# What to work on
Would you return the data exactly as given, except for its pictures?

=== Data excerpt ===

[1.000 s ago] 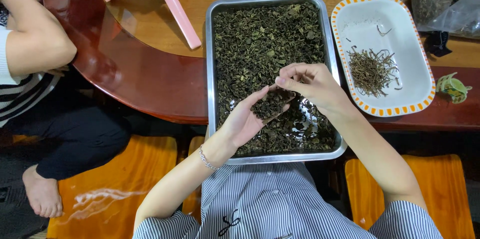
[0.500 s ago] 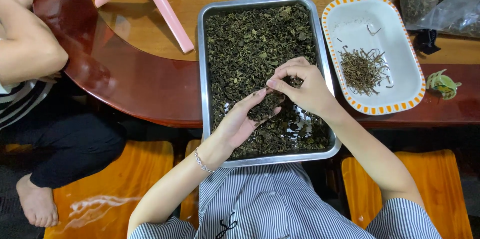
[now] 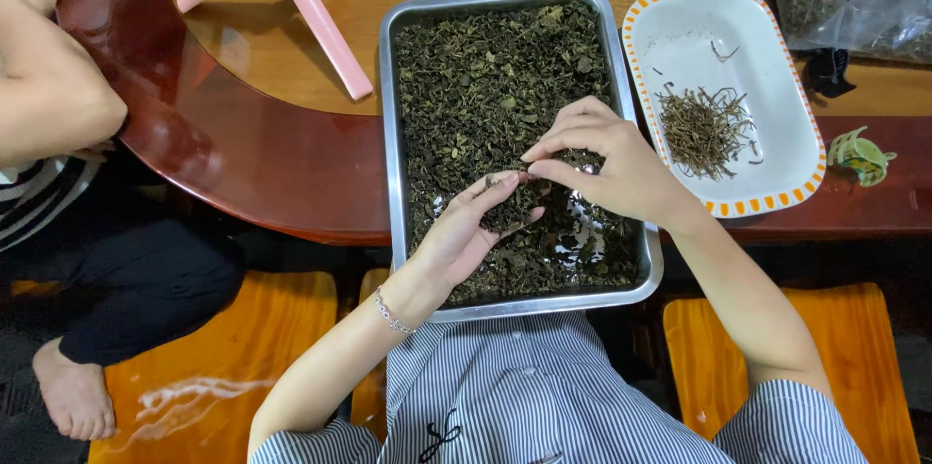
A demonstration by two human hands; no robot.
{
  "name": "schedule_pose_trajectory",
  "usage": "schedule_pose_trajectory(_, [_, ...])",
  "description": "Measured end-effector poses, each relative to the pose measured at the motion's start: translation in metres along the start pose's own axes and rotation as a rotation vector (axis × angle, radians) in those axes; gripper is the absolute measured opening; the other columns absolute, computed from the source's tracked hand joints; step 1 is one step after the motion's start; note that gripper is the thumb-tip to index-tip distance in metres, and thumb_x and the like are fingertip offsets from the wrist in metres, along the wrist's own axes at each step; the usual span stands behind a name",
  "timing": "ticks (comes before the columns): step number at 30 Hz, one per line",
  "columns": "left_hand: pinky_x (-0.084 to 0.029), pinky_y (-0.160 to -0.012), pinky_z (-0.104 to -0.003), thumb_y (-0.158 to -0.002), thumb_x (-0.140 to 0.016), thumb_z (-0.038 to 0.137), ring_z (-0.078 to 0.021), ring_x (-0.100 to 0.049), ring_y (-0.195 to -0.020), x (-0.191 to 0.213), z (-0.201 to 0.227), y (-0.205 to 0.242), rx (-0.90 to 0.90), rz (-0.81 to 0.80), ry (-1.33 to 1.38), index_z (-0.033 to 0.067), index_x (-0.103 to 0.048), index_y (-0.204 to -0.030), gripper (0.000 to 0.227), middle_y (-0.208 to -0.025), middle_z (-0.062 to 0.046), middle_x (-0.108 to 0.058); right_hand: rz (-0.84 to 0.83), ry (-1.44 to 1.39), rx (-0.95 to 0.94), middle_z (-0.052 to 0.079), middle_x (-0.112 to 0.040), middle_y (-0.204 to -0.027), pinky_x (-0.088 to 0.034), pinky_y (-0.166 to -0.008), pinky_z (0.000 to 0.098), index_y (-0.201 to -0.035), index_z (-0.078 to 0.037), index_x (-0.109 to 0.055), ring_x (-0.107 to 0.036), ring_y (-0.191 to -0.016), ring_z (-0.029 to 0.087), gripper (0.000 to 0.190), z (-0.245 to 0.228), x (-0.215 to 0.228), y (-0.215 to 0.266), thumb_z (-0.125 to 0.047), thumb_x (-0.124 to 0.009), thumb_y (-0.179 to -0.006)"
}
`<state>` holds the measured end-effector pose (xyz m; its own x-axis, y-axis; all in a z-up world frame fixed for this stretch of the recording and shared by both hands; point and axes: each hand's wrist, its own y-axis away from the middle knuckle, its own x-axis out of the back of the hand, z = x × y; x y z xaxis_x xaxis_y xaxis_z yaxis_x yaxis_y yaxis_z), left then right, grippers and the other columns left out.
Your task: Sorting dried tea leaves by hand to remove stems and debris
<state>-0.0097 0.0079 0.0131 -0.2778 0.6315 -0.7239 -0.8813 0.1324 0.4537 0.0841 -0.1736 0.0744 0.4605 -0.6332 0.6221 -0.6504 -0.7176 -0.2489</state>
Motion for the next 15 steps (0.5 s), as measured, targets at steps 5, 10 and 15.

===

# Output of the exercise
[1.000 s ago] 
[0.500 s ago] 
[now] 
A demonstration by two human hands; no robot.
{
  "name": "schedule_pose_trajectory",
  "usage": "schedule_pose_trajectory(_, [_, ...])",
  "description": "Measured end-effector poses, each relative to the pose measured at the motion's start: translation in metres along the start pose's own axes and rotation as a rotation vector (axis × angle, radians) in those axes; gripper is the absolute measured opening; the other columns absolute, computed from the source's tracked hand joints; step 1 is one step after the motion's start; note that gripper is the thumb-tip to index-tip distance in metres, and thumb_x and the like are fingertip offsets from the wrist in metres, along the wrist's own axes at each step; the usual span stands behind a name",
  "timing": "ticks (comes before the columns): step number at 30 Hz, one per line",
  "columns": "left_hand: pinky_x (-0.084 to 0.029), pinky_y (-0.160 to -0.012), pinky_z (-0.104 to -0.003), thumb_y (-0.158 to -0.002), thumb_x (-0.140 to 0.016), thumb_z (-0.038 to 0.137), ring_z (-0.078 to 0.021), ring_x (-0.100 to 0.049), ring_y (-0.195 to -0.020), x (-0.191 to 0.213), z (-0.201 to 0.227), y (-0.205 to 0.242), rx (-0.90 to 0.90), rz (-0.81 to 0.80), ry (-1.33 to 1.38), index_z (-0.033 to 0.067), index_x (-0.103 to 0.048), index_y (-0.204 to -0.030), gripper (0.000 to 0.227), middle_y (-0.208 to -0.025), middle_z (-0.062 to 0.046), middle_x (-0.108 to 0.058); right_hand: rz (-0.84 to 0.83), ry (-1.44 to 1.39), rx (-0.95 to 0.94), middle_z (-0.052 to 0.079), middle_x (-0.112 to 0.040), middle_y (-0.204 to -0.027), pinky_x (-0.088 to 0.034), pinky_y (-0.166 to -0.008), pinky_z (0.000 to 0.098), index_y (-0.201 to -0.035), index_z (-0.078 to 0.037), index_x (-0.109 to 0.055), ring_x (-0.107 to 0.036), ring_y (-0.191 to -0.016), ring_z (-0.029 to 0.087), gripper (0.000 to 0.190), z (-0.245 to 0.228), x (-0.215 to 0.228), y (-0.215 to 0.266), thumb_z (-0.125 to 0.047), thumb_x (-0.124 to 0.009), thumb_y (-0.179 to -0.006)"
}
`<state>` holds the measured end-effector pose (xyz m; its own x-axis, y-axis; all in a z-up world frame fixed for this stretch of the recording and shared by both hands; point and axes: each hand's wrist, its own y-axis away from the middle knuckle, its own x-axis out of the back of the hand, z = x × y; x y z xaxis_x xaxis_y xaxis_z yaxis_x yaxis_y yaxis_z), left then right, grippers and the other columns left out.
Your task: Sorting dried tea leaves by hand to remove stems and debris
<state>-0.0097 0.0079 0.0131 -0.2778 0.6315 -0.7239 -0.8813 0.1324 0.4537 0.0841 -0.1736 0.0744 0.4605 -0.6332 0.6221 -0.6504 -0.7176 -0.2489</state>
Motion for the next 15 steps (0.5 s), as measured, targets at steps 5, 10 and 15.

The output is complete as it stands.